Could Renee good have avoided the tragedy by following the instructions of law enforcement
Executive summary
Based on available reporting, it cannot be determined definitively that Renee Good would have avoided being shot simply by "following instructions" because accounts differ about what instructions, if any, were given and about whether her vehicle presented an imminent deadly threat to officers; DHS portrays the shooting as self-defense against a weaponized vehicle while local officials and video viewers dispute that characterization [1] [2]. The question hinges on contested facts captured in video, conflicting official narratives about whether officers were impeded, and legal standards that permit deadly force only when an officer reasonably believes there is an imminent threat [3] [4].
1. What the Department of Homeland Security and ICE say: perceived imminent threat
DHS and ICE have publicly framed the shooting as a response to an immediate danger, saying Good "weaponized her vehicle" and attempted to run over officers, which they argue justified deadly force under departmental rules allowing lethal force when an officer reasonably believes there is an imminent threat of death or serious injury [1] [3]. That official narrative implies that compliance with verbal commands might not have changed the outcome if officers reasonably believed a vehicle posed lethal risk, and DHS officials described the action as self-defense and called it a domestic terrorism concern in some statements [5] [6].
2. What local officials, witnesses and video suggest: ambiguity and dispute
Local leaders, independent observers and cellphone/body camera clips shared publicly cast substantial doubt on the DHS account, with Minneapolis Mayor Jacob Frey saying the footage did not support DHS claims that Good was "weaponizing" her SUV and video showing her saying “I’m not mad at you” moments before she was shot [2] [1]. Police and city officials also noted there was nothing indicating Good was a target of any prior law-enforcement investigation, and multiple on-scene videos and witness statements prompted protests and immediate public skepticism about whether she posed an imminent threat [7] [8].
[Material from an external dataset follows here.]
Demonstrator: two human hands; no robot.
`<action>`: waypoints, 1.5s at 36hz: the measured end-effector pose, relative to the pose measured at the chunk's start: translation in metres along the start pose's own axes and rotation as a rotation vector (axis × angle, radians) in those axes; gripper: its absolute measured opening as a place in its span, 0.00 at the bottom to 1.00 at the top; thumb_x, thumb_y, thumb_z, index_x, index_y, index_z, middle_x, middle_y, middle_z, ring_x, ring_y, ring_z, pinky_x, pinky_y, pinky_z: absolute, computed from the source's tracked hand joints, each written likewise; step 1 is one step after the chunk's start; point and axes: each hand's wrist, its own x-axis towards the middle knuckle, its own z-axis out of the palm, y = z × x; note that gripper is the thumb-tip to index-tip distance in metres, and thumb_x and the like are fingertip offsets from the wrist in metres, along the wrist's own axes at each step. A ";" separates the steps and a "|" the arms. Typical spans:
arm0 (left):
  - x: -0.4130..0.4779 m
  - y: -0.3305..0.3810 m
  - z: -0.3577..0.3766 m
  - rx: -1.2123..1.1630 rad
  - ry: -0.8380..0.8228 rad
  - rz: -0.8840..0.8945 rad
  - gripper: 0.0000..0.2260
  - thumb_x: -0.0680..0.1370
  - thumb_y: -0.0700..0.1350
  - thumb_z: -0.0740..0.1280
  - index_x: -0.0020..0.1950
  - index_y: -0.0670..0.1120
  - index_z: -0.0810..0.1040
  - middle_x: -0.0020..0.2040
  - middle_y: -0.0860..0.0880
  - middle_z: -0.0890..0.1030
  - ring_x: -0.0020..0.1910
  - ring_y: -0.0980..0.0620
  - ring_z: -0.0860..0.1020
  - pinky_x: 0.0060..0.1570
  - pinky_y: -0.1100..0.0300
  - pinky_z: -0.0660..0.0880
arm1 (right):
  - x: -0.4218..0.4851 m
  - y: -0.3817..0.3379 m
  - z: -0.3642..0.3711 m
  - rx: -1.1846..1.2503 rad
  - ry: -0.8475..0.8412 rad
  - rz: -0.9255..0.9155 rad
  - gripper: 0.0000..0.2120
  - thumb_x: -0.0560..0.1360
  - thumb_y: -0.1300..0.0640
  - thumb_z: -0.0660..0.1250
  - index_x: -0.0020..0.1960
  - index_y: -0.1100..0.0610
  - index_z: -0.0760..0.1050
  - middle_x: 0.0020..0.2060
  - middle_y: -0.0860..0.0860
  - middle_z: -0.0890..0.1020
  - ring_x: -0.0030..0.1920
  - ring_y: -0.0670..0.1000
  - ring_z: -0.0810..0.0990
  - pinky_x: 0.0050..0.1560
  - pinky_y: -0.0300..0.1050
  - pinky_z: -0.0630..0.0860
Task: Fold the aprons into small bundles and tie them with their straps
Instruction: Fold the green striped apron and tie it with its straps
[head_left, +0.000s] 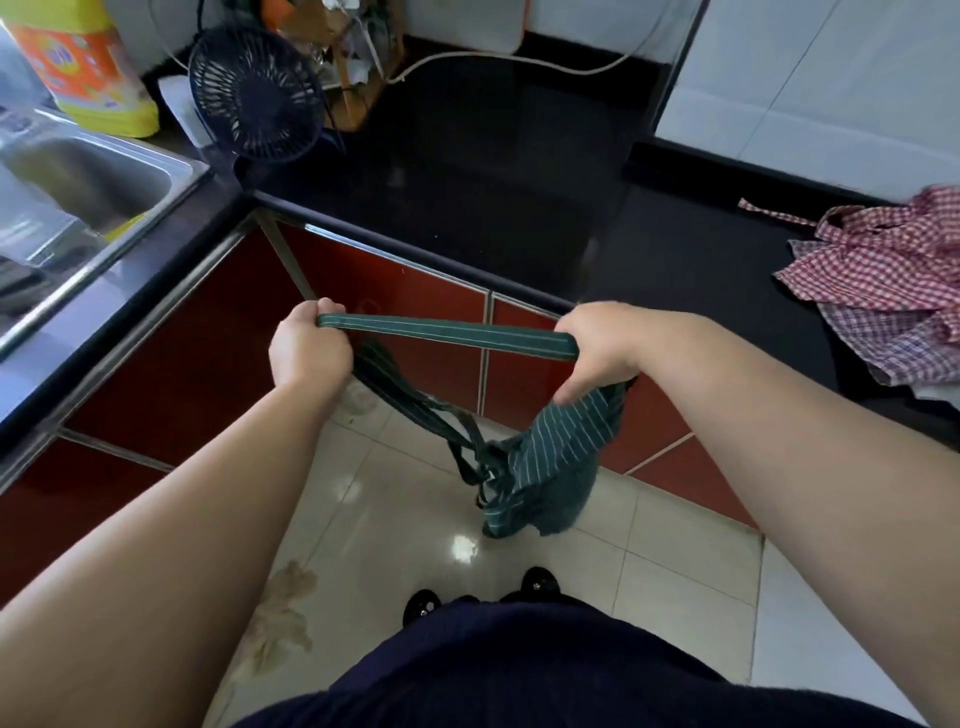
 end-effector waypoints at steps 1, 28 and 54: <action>-0.002 0.002 0.002 -0.087 -0.015 -0.018 0.15 0.84 0.51 0.54 0.54 0.47 0.79 0.46 0.51 0.79 0.44 0.52 0.78 0.42 0.60 0.74 | -0.001 0.000 0.000 0.027 -0.074 -0.008 0.22 0.66 0.40 0.75 0.51 0.50 0.71 0.46 0.44 0.73 0.46 0.47 0.75 0.40 0.41 0.69; -0.017 0.018 -0.006 1.028 -0.668 0.390 0.42 0.57 0.80 0.64 0.64 0.57 0.73 0.51 0.59 0.80 0.51 0.55 0.79 0.50 0.56 0.77 | 0.018 -0.008 -0.015 1.814 0.428 0.632 0.26 0.80 0.38 0.53 0.63 0.58 0.70 0.51 0.57 0.81 0.44 0.59 0.83 0.42 0.60 0.81; -0.025 0.008 0.051 0.275 -0.207 0.029 0.14 0.77 0.39 0.60 0.59 0.46 0.79 0.52 0.42 0.81 0.47 0.41 0.79 0.42 0.57 0.74 | -0.002 -0.004 -0.024 1.549 0.332 0.031 0.24 0.72 0.30 0.60 0.41 0.52 0.73 0.40 0.51 0.80 0.36 0.47 0.78 0.46 0.46 0.79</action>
3. Training, prior incidents, and the officer’s perspective complicate the counterfactual
Reporting highlights the ICE officer’s training and past field experiences — including an incident in 2025 when he was dragged by a vehicle — that federal defenders point to as context for his split-second perception of danger, and ICE emphasized his firearms and active-shooter instruction background [1] [6]. At the same time, legal analysts and some local commentators argued the officer could have moved aside or allowed the vehicle to leave and later coordinated a traffic stop, suggesting multiple reasonable tactical alternatives existed that might have prevented a lethal outcome [9].
4. Legal standards and investigatory realities that shape "could have avoided"
Under DHS and constitutional law frameworks, deadly force is legally justified only where an officer has a reasonable belief of imminent threat, an inherently subjective "reasonable officer" standard that prosecutors must scrutinize in any criminal inquiry; federal officers also enjoy significant protections like qualified immunity that complicate later civil accountability even when the tactics are questioned [3] [10]. The FBI has taken charge of the probe and local officials have raised concerns about exclusivity of the federal investigation, which affects what facts will be fully examined and ultimately determines whether the shooting complied with policy [11] [4].
5. Conclusion: plausible alternatives but no definitive answer in public record
Available reporting shows plausible nonlethal alternatives and disagreements among experts and officials about whether those options were practical in the moment, meaning it is reasonable to say Renee Good might have avoided being shot if different tactical choices were made by agents or if she had encountered a different enforcement posture, but reporting does not establish that simply "following instructions" would certainly have prevented the tragedy because the precise instructions given, the officer’s perceived danger, and the content of all video evidence remain contested and under federal investigation [9] [1] [11]. The public record therefore supports competing interpretations: one that the officer reasonably feared for his life and another that the encounter could have been de‑escalated — and at present neither narrative is conclusively proven [4] [5].